The overall design scheme of the indoor walking service system for the elderly and disabled based on AVR voice recognition is shown in Figure 1. The voice signal is collected by the voice processing module through the microphone on the development board, and then sent to the AVR processor for recognition. The AVR microprocessor analyzes and determines the command type of the voice based on the recognition result, and completes the corresponding operation according to the command requirements. The AVR microprocessor sends the relevant operations to the corresponding execution devices such as access control devices, wheelchair drive devices, etc. through the wireless module, receives the command and completes the corresponding action; the system can monitor the outdoor situation through the camera, and transmit the video information to the LCD display for real-time display. The user decides whether to open the access control system based on the identity of the visitor; the automatic dialing of the mobile phone is realized through voice, and the mobile phone is used to make calls and seek help.

Figure 1 Overall block diagram of the system

3.2 Hardware platform selection and resource allocation

1. The hardware platform uses an EVK1100 development system based on the AVR32 AT32UC3A microcontroller controller. The specific resource configuration is as follows:

2. The basic input and output ports of the AT32UC3A microcontroller are used to control the switch quantity;

3. The serial communication interface of the single-chip microcomputer is used for communication with the voice module and the wireless control module;

4. The PWM of the microcontroller is used to control the steering and speed of the wheelchair;

5. Ethernet port for video input from monitors;

6. Develop system sensors (light, temperature) for humanized prompts and control of household appliances, weather forecasts, and other functions;

7. 4x20 blue LCD (PWM variable frequency backlight) is used to display control information and its related status.

3.3 System Software Architecture

The system software environment uses AVR Studio 5, the official development tool provided by ATMEL, and the program is mainly programmed in C language.

3.4 System Software Process

1. Main program design

Figure 2 Main program flow chart

In the main program, a modular design is adopted to complete the training and storage of a specific person's voice.
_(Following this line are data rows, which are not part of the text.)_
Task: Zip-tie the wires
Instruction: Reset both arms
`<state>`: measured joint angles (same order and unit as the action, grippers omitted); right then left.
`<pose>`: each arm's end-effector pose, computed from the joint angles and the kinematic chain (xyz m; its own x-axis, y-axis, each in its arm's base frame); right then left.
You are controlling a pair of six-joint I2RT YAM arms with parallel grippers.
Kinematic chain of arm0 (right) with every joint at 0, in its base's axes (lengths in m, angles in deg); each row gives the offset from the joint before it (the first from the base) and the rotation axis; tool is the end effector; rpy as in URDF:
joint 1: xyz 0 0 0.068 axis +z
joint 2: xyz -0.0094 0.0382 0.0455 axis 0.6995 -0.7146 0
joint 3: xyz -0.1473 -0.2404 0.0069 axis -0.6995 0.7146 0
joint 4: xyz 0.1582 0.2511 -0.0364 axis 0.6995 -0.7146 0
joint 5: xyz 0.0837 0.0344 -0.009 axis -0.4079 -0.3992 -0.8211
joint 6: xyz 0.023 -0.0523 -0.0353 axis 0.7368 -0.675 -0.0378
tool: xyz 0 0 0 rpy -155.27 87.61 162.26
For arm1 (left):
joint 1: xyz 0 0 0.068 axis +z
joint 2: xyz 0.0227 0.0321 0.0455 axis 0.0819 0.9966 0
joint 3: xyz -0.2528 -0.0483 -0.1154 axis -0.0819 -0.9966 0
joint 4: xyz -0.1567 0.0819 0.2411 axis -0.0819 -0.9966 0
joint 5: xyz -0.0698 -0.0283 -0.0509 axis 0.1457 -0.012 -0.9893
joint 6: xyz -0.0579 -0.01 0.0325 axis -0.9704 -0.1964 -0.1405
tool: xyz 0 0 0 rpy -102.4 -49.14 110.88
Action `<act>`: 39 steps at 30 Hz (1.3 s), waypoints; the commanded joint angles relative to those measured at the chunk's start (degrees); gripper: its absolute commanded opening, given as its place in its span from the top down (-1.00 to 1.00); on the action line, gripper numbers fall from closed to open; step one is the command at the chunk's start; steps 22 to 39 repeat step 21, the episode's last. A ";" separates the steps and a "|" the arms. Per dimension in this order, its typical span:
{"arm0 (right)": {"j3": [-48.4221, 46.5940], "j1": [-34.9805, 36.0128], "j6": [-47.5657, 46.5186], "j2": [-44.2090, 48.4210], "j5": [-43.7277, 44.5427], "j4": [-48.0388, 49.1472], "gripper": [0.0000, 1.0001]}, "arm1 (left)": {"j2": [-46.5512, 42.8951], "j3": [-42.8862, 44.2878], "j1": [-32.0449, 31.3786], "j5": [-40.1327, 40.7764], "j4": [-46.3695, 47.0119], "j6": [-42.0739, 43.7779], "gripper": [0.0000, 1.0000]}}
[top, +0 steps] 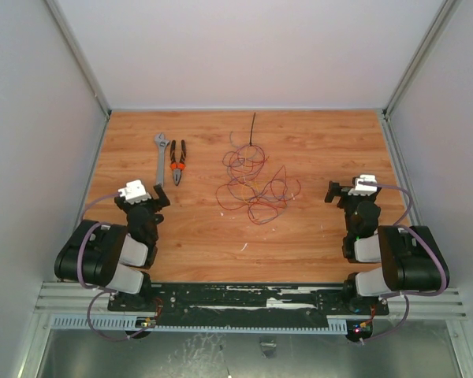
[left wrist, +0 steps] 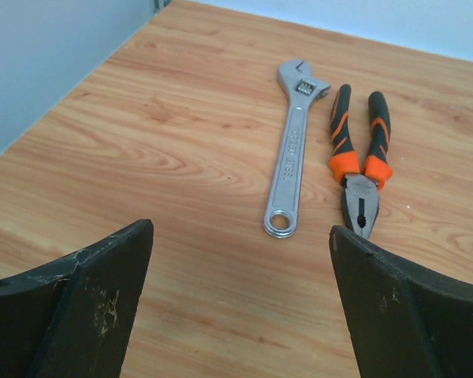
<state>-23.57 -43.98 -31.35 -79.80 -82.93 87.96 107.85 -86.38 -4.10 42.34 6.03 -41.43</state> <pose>0.2359 -0.0014 0.1168 -0.0515 0.0414 -0.9978 0.0520 0.9979 0.0387 0.2079 -0.0082 0.1117 0.0223 -0.0599 -0.9980 -0.3010 0.9515 -0.0638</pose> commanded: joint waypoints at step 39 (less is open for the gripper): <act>-0.75 0.43 -1.19 0.04 0.78 1.58 -0.98 | -0.14 4.14 2.12 -3.34 -5.40 -0.47 -0.97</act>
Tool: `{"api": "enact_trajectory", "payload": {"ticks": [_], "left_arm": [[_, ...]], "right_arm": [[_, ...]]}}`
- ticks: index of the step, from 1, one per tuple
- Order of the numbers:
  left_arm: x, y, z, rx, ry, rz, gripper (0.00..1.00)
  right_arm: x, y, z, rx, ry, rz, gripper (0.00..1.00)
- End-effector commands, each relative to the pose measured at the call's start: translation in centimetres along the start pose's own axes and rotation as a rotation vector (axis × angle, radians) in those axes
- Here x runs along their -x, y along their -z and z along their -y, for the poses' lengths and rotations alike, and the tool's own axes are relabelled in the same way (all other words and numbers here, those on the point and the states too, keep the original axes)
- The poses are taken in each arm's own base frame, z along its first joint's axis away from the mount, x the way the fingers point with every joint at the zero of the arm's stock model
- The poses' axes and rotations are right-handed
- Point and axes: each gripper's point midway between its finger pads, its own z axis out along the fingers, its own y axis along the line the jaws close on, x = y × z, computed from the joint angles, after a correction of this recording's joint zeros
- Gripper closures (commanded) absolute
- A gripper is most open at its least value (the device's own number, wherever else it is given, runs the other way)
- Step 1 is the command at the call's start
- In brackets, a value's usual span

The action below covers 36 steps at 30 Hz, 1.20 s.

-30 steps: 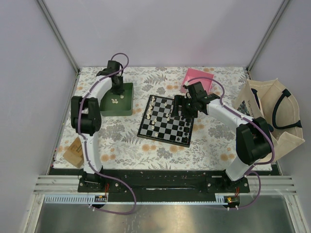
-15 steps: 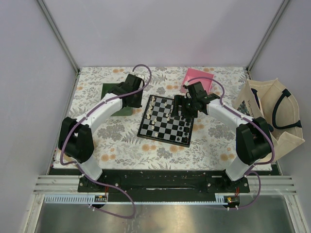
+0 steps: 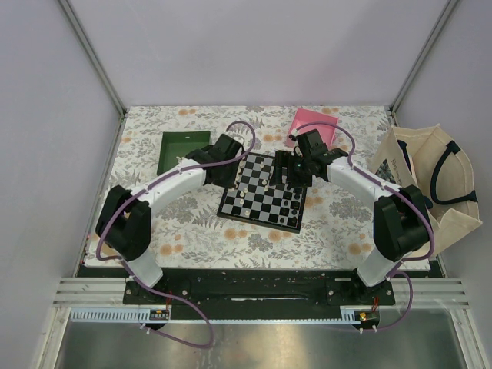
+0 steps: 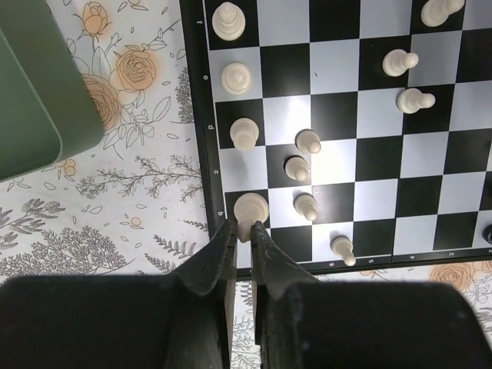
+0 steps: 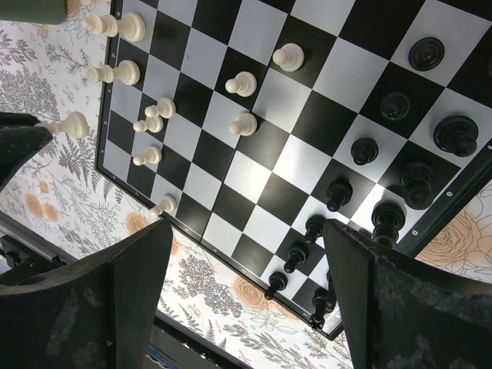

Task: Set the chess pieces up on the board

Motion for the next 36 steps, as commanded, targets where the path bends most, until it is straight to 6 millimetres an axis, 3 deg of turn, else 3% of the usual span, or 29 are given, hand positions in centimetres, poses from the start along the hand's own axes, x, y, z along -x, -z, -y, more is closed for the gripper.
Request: {"api": "enact_trajectory", "payload": {"ticks": [1,17,36], "left_arm": [[1.1,-0.9,0.3,-0.006,0.023,0.035,0.99],[-0.6,-3.5,0.6,-0.006,0.005,-0.026,0.99],[-0.7,-4.5,0.5,0.019,-0.002,-0.029,0.98]], "right_arm": [[1.4,0.9,-0.8,0.023,0.017,0.046,0.12],[1.4,0.7,-0.6,0.017,0.016,0.042,0.11],[1.3,0.5,-0.5,0.015,0.017,0.039,0.11]]}}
After the training is successful, voice recognition is performed and related operations are executed according to the recognized commands, as shown in Figure 2.

1. Speech recognition software design

The speech recognition method is to establish a template library after preprocessing and feature extraction of speech signals, match the speech signal to be recognized with the template library according to the speech features, and perform speech recognition based on the matching distance. The basic process of speech recognition is shown in Figure 3.

Figure 3 Basic flow chart of speech recognition

1. Serial communication software design

When voice controls a wheelchair or home appliance, the system sends different instructions to the main control board through the serial port according to the type of control statement recognized to achieve various control functions. The flowchart of the system serial port communication program is shown in Figure 4.

Figure 4 Serial communication flow chart

1. Infrared remote control programming

The infrared remote control signal is a series of binary pulse codes. In order to prevent it from being interfered by other infrared signals during wireless transmission, it is usually modulated on a specific carrier frequency and then transmitted through an infrared light-emitting diode. The infrared receiving device will filter out other clutter and only receive the signal of the specific frequency and restore it to a binary pulse code, which is demodulation. The infrared program design process is shown in Figure 5.

Figure 5 Infrared programming flow chart

3.5 Expected Results of the System

Through hard work, we sincerely hope to achieve the expected functions. All specific functions can be realized and there is time for optimization. We hope that the real product will be a prototype with great simulation significance, and it would be best if a company could invest in making the product.